● What this task involves:
The first line of the entries below, the line containing "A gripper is", and every line between them should be repeated exactly, and nothing else.

□ □ □ □ □

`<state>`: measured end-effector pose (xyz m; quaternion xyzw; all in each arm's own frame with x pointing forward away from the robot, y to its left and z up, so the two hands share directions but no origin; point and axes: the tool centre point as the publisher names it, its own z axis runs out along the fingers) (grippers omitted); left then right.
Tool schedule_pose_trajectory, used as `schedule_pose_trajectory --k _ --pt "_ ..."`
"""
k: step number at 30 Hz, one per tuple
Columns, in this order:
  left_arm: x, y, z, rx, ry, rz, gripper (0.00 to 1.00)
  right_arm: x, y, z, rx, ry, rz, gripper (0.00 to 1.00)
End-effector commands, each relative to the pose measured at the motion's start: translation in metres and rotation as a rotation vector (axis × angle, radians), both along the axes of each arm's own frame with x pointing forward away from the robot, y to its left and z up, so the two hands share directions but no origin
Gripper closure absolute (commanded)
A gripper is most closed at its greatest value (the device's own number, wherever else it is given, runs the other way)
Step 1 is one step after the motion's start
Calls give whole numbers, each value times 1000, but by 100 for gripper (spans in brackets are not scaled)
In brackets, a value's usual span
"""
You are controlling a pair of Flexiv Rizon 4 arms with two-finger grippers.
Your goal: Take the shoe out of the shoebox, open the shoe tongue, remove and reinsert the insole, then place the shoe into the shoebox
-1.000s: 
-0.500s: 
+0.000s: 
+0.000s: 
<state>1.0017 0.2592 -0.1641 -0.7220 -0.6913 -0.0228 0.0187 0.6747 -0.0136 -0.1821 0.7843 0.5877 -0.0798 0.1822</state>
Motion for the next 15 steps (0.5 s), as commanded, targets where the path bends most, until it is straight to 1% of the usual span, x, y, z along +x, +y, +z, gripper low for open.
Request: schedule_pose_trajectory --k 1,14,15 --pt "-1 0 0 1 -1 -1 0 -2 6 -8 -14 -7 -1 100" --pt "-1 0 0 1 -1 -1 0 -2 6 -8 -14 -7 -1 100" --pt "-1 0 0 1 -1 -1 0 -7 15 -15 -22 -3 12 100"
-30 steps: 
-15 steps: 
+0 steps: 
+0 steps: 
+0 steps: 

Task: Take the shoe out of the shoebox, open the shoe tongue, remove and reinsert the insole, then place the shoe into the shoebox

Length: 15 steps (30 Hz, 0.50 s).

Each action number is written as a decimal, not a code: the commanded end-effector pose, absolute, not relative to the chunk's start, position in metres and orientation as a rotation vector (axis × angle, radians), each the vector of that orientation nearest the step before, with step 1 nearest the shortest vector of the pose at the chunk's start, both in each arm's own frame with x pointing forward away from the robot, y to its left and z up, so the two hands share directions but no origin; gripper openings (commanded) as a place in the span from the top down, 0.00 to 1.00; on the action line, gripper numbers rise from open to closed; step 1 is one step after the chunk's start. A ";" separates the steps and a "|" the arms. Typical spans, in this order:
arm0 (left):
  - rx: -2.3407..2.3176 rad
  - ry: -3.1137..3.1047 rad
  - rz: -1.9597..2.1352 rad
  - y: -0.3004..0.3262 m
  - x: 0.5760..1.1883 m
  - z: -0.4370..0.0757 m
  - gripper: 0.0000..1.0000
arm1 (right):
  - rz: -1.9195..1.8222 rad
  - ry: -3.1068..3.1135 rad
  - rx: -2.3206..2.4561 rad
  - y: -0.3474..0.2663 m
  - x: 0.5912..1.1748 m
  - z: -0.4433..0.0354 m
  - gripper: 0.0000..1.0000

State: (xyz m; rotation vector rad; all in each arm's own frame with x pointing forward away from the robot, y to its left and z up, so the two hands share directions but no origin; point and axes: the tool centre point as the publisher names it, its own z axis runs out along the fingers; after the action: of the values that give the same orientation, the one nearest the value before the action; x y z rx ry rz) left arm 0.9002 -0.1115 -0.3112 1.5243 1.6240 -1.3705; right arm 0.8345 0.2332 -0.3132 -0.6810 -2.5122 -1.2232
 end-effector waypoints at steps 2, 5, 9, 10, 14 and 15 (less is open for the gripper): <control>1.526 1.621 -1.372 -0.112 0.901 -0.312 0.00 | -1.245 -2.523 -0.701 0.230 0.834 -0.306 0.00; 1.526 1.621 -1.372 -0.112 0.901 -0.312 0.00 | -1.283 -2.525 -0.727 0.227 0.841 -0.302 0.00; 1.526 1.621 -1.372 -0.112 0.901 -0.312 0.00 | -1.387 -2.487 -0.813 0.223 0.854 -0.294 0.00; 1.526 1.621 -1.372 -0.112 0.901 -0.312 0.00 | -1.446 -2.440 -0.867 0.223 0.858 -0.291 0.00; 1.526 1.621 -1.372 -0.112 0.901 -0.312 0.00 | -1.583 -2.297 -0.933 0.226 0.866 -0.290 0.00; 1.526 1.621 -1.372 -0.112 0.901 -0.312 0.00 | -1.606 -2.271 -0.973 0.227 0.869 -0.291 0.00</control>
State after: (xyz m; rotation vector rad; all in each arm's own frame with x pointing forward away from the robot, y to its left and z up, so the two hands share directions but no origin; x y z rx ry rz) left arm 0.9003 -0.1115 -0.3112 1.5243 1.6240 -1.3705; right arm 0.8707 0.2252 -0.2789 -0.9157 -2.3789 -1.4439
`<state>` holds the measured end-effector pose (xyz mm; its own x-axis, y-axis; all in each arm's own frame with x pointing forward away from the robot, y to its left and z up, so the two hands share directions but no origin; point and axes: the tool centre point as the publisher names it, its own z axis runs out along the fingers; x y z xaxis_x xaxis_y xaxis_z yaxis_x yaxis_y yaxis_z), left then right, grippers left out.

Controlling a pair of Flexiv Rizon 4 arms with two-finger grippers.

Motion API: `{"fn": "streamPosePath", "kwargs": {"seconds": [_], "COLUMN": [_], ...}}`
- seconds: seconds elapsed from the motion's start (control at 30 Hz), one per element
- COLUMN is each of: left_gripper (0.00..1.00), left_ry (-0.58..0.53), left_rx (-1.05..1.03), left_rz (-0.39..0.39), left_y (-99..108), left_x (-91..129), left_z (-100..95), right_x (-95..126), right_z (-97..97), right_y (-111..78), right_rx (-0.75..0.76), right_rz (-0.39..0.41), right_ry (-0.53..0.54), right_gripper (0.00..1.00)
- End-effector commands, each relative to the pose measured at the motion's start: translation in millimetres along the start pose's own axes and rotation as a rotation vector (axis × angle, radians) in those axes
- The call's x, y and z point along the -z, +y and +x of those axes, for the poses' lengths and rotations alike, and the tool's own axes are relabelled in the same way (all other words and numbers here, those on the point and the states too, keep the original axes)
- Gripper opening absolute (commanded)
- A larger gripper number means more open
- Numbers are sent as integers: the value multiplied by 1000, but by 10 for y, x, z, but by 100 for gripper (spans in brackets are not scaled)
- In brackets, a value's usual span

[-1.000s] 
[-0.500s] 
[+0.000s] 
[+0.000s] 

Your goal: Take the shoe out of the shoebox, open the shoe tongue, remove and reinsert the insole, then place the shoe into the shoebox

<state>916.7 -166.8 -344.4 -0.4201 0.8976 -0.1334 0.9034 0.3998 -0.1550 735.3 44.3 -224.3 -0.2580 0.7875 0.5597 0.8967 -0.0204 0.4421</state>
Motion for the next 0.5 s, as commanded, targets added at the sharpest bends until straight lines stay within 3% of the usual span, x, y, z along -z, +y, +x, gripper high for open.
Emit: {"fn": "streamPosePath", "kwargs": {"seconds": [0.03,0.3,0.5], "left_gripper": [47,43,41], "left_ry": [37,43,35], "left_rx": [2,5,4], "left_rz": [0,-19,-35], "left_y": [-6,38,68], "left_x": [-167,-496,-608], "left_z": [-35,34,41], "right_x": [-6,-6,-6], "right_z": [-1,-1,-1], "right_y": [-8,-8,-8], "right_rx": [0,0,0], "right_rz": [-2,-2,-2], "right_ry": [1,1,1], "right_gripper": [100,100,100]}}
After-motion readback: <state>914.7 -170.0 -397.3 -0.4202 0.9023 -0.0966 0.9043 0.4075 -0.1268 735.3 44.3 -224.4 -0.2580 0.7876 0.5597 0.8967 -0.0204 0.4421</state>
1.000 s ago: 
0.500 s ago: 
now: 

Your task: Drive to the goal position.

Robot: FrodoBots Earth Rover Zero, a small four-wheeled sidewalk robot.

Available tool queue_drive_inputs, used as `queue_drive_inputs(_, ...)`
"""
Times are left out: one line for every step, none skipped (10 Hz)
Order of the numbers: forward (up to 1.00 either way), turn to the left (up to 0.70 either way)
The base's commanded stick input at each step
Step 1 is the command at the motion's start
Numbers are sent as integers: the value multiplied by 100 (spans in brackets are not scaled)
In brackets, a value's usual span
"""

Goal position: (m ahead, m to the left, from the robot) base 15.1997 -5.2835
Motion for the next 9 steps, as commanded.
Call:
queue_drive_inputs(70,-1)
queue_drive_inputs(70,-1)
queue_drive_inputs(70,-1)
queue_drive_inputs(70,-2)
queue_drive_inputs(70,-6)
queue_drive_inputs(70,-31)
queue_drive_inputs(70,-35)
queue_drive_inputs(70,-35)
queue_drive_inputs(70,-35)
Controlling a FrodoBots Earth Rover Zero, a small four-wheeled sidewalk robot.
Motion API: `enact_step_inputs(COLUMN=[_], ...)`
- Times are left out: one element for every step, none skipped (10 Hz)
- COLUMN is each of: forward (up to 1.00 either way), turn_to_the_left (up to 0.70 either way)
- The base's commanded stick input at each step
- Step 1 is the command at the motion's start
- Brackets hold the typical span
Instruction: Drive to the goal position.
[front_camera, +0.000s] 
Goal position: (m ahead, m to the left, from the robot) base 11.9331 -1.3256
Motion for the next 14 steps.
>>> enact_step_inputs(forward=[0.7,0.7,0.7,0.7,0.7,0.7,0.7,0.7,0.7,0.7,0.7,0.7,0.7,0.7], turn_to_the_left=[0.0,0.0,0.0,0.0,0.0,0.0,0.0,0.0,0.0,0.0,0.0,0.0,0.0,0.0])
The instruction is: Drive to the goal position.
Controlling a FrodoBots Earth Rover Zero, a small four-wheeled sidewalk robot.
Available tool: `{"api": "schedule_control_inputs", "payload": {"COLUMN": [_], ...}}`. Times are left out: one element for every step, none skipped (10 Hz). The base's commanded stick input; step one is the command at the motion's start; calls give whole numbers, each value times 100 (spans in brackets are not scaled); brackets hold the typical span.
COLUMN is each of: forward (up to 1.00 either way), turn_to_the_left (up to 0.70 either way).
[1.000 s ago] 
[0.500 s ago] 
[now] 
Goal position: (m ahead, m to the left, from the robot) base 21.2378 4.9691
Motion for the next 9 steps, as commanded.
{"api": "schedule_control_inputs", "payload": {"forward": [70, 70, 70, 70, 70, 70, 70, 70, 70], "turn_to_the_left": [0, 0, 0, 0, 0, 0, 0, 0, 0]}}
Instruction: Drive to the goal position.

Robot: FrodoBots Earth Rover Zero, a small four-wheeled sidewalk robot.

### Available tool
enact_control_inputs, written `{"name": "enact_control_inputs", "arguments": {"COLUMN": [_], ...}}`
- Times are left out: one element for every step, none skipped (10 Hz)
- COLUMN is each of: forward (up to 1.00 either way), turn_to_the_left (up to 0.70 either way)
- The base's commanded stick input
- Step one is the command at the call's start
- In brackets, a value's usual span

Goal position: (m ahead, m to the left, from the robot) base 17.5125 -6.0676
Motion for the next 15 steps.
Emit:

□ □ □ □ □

● Answer below:
`<state>`: measured end-effector pose (xyz m; quaternion xyzw; all in each arm's own frame with x pointing forward away from the robot, y to its left and z up, so the two hands share directions but no origin; point and axes: the tool centre point as the publisher names it, its own z axis runs out along the fingers) (grippers omitted); left then right.
Tool schedule_pose_trajectory, used as `schedule_pose_trajectory --k _ --pt "_ ..."`
"""
k: step number at 30 Hz, one per tuple
Columns, in this order:
  left_arm: x, y, z, rx, ry, rz, gripper (0.00 to 1.00)
  right_arm: x, y, z, rx, ry, rz, gripper (0.00 to 1.00)
End-effector commands, each relative to the pose measured at the motion's start: translation in metres and rotation as a rotation vector (axis × angle, radians), both along the axes of each arm's own frame with x pointing forward away from the robot, y to its left and z up, so the two hands share directions but no origin
Gripper closure absolute (commanded)
A gripper is most closed at its greatest value (the device's own number, wherever else it is given, runs the other way)

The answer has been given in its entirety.